The pace of change in the cybersecurity world is simply startling. Not only are the technologies involved advancing rapidly but the ingenuity of the bad actors is growing apace, while the regulatory environment is becoming ever more complex. So how do cyber professionals keep up?
“The cybersecurity landscape is constantly evolving. New technologies, threats and vulnerabilities emerge regularly, so knowledge can quickly become outdated unless it is maintained,” explains Claire Wilson, cyber strategy and transformation director at Deloitte. “A cybersecurity practitioner must adopt a continuous learning mindset, consistently upskilling to stay informed of the latest trends and advancements.”
It’s why it is vital for employers to support staff in maintaining and expanding their cybersecurity knowledge.
“This extends across the entire business, including not only those working directly in cybersecurity roles but also individuals working in IT operations, developers, project managers, legal, risk and compliance, as well as executive leadership,” she points out.
READ MORE
Deloitte places a strong emphasis on learning and development, and management is acutely aware of the importance of keeping its cybersecurity knowledge up to date, she adds.
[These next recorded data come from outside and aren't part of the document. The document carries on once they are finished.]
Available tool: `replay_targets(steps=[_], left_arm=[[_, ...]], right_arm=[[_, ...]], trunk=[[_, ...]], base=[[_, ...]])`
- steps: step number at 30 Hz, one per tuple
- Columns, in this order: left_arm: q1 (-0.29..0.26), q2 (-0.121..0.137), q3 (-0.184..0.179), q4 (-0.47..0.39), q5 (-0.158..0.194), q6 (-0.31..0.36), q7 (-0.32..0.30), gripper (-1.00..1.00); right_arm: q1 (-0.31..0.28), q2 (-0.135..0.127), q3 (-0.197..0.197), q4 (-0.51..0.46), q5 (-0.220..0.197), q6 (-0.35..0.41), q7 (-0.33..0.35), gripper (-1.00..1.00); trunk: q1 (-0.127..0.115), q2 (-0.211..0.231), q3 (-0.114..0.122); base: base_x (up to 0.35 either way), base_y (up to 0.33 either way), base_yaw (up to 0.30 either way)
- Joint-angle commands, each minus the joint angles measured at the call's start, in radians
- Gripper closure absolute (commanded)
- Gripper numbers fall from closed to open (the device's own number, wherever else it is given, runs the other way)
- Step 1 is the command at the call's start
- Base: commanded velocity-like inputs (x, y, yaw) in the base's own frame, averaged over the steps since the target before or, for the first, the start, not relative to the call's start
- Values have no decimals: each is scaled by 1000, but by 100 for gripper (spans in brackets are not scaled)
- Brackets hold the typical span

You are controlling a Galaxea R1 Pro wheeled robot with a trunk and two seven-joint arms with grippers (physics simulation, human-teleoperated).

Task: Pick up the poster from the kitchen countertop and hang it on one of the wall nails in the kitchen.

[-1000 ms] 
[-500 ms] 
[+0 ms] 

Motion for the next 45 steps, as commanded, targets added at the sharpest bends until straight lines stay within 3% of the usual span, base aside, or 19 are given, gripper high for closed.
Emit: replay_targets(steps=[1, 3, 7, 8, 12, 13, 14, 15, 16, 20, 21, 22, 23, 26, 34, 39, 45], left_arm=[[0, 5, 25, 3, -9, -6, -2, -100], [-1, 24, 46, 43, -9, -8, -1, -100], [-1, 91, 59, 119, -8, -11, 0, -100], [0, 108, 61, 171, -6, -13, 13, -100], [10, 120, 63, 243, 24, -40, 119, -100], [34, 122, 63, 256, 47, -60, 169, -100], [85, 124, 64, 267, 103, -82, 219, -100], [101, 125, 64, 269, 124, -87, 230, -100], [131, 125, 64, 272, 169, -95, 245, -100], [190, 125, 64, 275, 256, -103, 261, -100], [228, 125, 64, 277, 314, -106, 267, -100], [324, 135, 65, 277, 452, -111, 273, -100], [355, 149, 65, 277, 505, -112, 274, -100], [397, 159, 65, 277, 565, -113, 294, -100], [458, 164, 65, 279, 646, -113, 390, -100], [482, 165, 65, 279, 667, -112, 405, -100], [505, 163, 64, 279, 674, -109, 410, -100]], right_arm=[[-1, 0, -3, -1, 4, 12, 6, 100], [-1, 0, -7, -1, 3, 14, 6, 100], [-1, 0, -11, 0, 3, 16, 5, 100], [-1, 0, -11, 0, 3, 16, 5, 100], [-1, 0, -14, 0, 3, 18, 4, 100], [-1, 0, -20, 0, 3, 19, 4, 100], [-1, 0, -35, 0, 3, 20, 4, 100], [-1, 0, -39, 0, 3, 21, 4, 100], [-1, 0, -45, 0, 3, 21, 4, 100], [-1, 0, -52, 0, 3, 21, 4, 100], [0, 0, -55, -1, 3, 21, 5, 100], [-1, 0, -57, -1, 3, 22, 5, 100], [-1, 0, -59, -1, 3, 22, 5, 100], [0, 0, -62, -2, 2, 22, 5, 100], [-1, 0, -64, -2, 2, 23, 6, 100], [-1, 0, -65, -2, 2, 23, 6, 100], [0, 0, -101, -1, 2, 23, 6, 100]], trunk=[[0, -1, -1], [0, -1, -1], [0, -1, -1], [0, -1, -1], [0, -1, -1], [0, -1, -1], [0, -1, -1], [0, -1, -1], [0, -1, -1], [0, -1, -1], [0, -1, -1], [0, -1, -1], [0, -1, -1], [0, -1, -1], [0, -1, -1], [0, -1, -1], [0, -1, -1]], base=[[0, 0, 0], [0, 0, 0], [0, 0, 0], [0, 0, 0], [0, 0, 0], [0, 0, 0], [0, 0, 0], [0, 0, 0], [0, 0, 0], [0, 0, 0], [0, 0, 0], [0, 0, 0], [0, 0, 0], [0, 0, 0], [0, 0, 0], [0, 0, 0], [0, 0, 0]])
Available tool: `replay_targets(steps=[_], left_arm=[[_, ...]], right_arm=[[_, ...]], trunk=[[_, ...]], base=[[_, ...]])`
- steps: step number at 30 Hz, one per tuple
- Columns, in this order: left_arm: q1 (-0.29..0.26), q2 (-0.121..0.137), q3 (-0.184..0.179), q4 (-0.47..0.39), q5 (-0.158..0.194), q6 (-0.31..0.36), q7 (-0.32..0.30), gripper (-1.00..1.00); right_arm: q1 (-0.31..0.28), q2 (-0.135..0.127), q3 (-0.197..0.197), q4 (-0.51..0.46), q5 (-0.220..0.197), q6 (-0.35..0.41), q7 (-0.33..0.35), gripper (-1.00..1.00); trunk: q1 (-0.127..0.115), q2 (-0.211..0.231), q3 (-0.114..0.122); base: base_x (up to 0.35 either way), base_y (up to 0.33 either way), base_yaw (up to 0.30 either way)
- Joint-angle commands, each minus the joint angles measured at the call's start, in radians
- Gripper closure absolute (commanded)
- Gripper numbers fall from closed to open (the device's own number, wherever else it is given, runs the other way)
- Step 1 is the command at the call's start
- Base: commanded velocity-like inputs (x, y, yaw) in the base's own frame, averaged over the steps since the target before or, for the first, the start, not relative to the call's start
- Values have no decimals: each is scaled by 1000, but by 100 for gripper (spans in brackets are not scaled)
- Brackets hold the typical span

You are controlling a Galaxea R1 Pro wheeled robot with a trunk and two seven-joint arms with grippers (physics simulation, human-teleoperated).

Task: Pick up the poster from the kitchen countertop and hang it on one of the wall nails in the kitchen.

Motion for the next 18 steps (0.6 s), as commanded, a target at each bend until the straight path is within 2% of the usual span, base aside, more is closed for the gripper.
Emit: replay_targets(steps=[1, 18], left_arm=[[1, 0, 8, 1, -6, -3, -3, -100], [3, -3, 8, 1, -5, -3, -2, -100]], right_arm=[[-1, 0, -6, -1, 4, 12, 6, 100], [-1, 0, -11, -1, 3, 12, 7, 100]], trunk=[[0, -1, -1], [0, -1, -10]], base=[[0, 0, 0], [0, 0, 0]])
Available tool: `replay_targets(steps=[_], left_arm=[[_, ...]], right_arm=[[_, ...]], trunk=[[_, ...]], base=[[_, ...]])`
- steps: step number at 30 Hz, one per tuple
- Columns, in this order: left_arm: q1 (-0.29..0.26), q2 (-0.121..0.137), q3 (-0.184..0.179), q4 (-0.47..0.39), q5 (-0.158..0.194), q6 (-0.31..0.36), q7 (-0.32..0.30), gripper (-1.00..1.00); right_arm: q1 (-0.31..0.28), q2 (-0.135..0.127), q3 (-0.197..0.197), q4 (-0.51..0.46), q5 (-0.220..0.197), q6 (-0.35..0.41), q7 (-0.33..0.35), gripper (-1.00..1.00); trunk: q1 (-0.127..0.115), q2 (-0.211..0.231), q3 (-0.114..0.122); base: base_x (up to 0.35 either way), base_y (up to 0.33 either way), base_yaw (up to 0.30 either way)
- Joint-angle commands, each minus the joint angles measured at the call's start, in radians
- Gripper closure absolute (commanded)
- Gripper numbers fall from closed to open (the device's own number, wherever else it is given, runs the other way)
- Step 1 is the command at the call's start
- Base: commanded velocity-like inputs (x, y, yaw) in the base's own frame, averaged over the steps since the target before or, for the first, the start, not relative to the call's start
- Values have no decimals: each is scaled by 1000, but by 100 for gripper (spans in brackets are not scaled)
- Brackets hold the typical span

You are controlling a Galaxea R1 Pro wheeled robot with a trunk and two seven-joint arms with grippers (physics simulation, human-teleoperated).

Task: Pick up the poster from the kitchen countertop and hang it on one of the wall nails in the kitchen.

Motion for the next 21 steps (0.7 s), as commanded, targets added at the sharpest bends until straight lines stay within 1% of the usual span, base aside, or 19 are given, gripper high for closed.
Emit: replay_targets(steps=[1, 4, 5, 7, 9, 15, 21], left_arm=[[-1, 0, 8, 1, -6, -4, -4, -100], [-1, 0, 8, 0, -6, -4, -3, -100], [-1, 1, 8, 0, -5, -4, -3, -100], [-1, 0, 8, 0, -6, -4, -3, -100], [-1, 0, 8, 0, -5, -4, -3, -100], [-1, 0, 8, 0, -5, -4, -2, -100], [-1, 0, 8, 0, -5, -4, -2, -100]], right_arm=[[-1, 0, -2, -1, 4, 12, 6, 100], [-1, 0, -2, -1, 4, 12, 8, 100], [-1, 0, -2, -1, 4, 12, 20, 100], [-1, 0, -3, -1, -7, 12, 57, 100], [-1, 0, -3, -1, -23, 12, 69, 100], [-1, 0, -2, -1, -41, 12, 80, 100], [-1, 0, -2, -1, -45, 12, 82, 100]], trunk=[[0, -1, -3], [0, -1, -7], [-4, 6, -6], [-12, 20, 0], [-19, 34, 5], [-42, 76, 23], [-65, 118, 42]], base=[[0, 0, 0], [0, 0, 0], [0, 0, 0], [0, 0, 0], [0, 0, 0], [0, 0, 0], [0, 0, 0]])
“Continuous learning is a regular topic on our team meeting agendas. We encourage our team members to develop and grow their skills, supporting them on their individual learning paths,” says Wilson.
Among the most respected certifications in the sector is the Certified Information Systems Security Professional (CISSP), a globally recognised accreditation that demonstrates the holder’s ability to design, implement and manage a comprehensive security programme, including risk management, security architecture and incident response. Holders are required to undertake continuing professional development to maintain their certification.
Other respected qualifications include Certified Information Security Manager (CISM) and Certified Ethical Hacker (CEH) qualifications, the latter of which demonstrates expertise in spotting and securing vulnerabilities in IT systems, using ethical hacking techniques.
Courses are available in a mix of online and in-person delivery, with providers ranging from The Knowledge Academy to Kerry College of Further Education and Training, to University College Dublin’s Professional Academy.
Technology Ireland’s ICT Skillnet runs cyber training courses for its members, including Leading in Cybersecurity, a short course, and an MSc in Cybersecurity, a part-time, industry-approved, blended master’s degree.
But while learning the theory of cybersecurity is essential, “hands-on experience is equally important for skill development,” points out Wilson.
“At Deloitte, our teams can grow their skills in lab environments, workshops and practical training sessions. The Deloitte Cyber Academy also provides comprehensive training and certifications specifically designed for junior personnel, facilitating their growth and practical understanding of cybersecurity.”
The company also works with big tech companies to ensure its team members are maintaining their knowledge and developing their specialised skill sets in a variety of cybersecurity tools and techniques.
“We also have various internal training programmes with regularly updated modules covering the updates in threat intelligence, defence techniques and cybersecurity frameworks,” she adds.
Just as it’s important to ensure your business keeps up to speed with cyberthreats in-house, you also need to ensure your suppliers and third-party outsourced providers are equally well protected.
In that respect, seeking out those that hold ISO 27001 certification can provide a degree of comfort, says Sam Glynn of Code in Motion, a cybersecurity and regulatory compliance adviser.
ISO27001 is a globally recognised standard for information security management systems and having it demonstrates a commitment to protecting sensitive data.
With supply chain attacks, where hackers exploit a company’s supplier to access their systems and data, as well as social engineering attacks – reportedly the methodology behind Marks & Spencer’s recent cyberattack – on the rise, the standard is set to grow in importance.
At the end of the day, the most valuable cyber training you can get is the one that ensures all your staff are vigilant.
“If you look at the ISO security standards, the majority of the requirements have nothing at all to do with technology. It’s about organisational structure and governance, making sure the board, senior executives, middle managers and people on the ground are all rowing in the right direction,” says Glynn.
“If someone rowing the boat sees a shark in the water, it’s about how they let the person at the top of the boat know, and how the person at the top radios to HQ to say, ‘We’re going to need a bigger boat’.”